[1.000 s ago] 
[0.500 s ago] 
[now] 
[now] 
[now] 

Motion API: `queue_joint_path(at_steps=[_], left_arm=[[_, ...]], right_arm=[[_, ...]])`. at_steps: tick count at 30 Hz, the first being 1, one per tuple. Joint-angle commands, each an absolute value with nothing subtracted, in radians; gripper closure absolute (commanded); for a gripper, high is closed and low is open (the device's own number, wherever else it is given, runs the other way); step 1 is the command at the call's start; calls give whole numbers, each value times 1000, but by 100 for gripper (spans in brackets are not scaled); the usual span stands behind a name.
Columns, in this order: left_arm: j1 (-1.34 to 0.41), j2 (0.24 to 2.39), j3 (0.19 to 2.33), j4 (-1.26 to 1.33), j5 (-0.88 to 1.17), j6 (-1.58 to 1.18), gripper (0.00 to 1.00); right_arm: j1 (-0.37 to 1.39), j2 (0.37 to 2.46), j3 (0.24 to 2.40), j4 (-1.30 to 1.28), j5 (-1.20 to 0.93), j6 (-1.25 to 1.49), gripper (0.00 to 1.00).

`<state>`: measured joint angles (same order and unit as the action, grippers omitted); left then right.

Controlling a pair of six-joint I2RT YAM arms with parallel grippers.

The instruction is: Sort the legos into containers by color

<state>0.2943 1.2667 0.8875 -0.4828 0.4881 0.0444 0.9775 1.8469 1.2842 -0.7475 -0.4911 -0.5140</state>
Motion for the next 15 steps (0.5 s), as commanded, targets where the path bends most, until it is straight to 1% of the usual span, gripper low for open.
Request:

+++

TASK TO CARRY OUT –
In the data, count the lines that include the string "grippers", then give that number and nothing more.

ANSWER TO THIS PROBLEM –
2